Rewriting the Grammar Bot
2013 Aug 8 06:53 PM UTC | English5 Grammar4 Programming18 Python4 Web13 [2013]10
I have rewritten my Grammar bot. Previously, it had used regular expressions to find errors, which means that it must check every character against the rules. In addition, Python 2.7 doesn’t support variable-length lookbehinds, which adds extra regular expression checks for some rules. Also, it cannot provide good quotes if there is an overlap between two matches.
The new system works by splitting the text into words. Punctuation is included with the spacers. After that, the words are, in a loop, checked against the rules.
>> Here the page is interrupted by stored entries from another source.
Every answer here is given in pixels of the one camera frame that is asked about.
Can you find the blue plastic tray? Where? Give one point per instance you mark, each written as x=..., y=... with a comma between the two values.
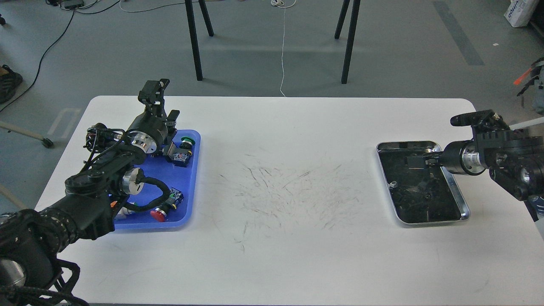
x=180, y=178

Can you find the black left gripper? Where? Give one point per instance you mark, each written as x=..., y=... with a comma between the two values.
x=152, y=129

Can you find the orange green push button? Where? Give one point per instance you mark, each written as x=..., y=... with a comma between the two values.
x=124, y=213

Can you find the green push button switch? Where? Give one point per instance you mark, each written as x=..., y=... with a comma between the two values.
x=180, y=155

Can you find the black table legs right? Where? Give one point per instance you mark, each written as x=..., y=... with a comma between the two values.
x=356, y=5

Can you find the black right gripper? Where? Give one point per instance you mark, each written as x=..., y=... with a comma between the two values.
x=457, y=158

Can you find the red mushroom push button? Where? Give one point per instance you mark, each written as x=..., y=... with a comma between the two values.
x=161, y=212

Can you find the silver metal tray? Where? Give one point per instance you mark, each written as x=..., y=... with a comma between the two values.
x=448, y=205

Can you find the black shoe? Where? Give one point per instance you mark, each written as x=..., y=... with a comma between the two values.
x=9, y=82

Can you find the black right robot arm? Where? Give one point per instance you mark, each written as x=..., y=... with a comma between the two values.
x=512, y=157

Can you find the beige chair leg with caster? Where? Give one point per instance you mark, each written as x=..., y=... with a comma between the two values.
x=19, y=130

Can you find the grey backpack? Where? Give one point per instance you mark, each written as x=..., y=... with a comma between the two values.
x=533, y=76

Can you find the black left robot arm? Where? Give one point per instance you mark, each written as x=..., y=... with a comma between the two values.
x=31, y=273

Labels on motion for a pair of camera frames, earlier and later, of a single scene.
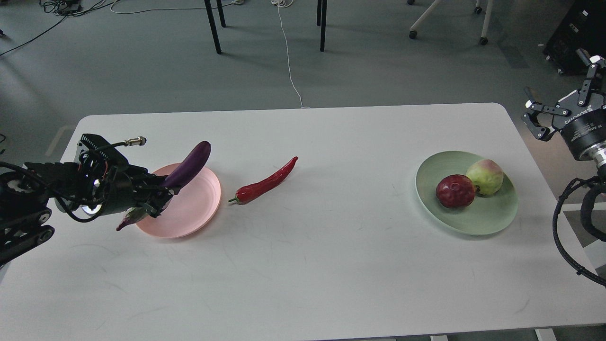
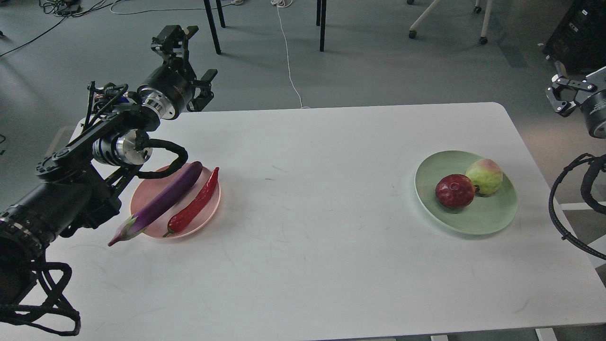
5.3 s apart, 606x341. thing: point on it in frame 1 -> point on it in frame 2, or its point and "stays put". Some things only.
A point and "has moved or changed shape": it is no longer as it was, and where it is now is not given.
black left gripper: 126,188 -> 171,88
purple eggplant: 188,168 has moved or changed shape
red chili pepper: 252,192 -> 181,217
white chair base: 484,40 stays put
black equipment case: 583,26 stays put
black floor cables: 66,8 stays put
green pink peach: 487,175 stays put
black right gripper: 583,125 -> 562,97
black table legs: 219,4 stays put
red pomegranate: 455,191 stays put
Lorem ipsum dolor sit amet, consectetur adipisicing elit, sed do eiusmod tempor incididunt ut labore et dolore magna aliqua.
This would be parsed as
[Lorem, ( ), ipsum, ( ), dolor, ( ), sit, ( ), amet, (, ), consectetur, ( ), adipisicing, ( ), elit, (, ), sed, ( ), do, ( ), eiusmod, ( ), tempor, ( ), incididunt, ( ), ut, ( ), labore, ( ), et, ( ), dolore, ( ), magna, ( ), aliqua, (.), (empty word)]
and then the words/spaces would be converted to objects so that flags can be set.
Each rule will check if the current word is a specific word, or in a small list, so it can skip rules quickly. If a rule is matched, it will mark the word as “modified” and some nearby words as “automatic stop words”, and the reason will be flagged. Some rules will request a rerun on specific other rules, which will result in another iteration over the rules list, but only some rules will be run the next time.
If at least one reason has been flagged, it will proceed to build the correction list. It will look at each correction and check a few nearby unflagged words and mark them as “stop words” and one “near word”, right beside the last stop word. If there is a one-word gap between two corrections, that gap will then be flagged. Then it will build a list of corrections, which includes the continuous chains of flagged words and spaces in between them.
The last step is to randomly generate a message for the user, and include an english-joined version of the correction list.
Although I must admit that the new method is not as good as before performance-wise, it delivers more accurate results, so the performance loss can be considered a trade-off for a more accurate algorithm. And the new method has an advantage over the previous method. For example, this text would have been reported improperly:
*Their is you’re own. (The[re] is you[r] own.)
The old system would issue a correction for “is [your] own” and “[there] is you’re”. But the problem is that the quotes are done with the order of the rules, rather than the order in which they appear in the text and that the overlap is not merged. The new system would be able to issue a quote for “[there] is [your] own”.
In addition, this text would not be fully corrected until now:
*Your you’re own. (You['re] you[r] own.)
The old system would detect that the user should have said “Your [your] own” instead. However, the new system can do a second pass and report “[you’re your] own”.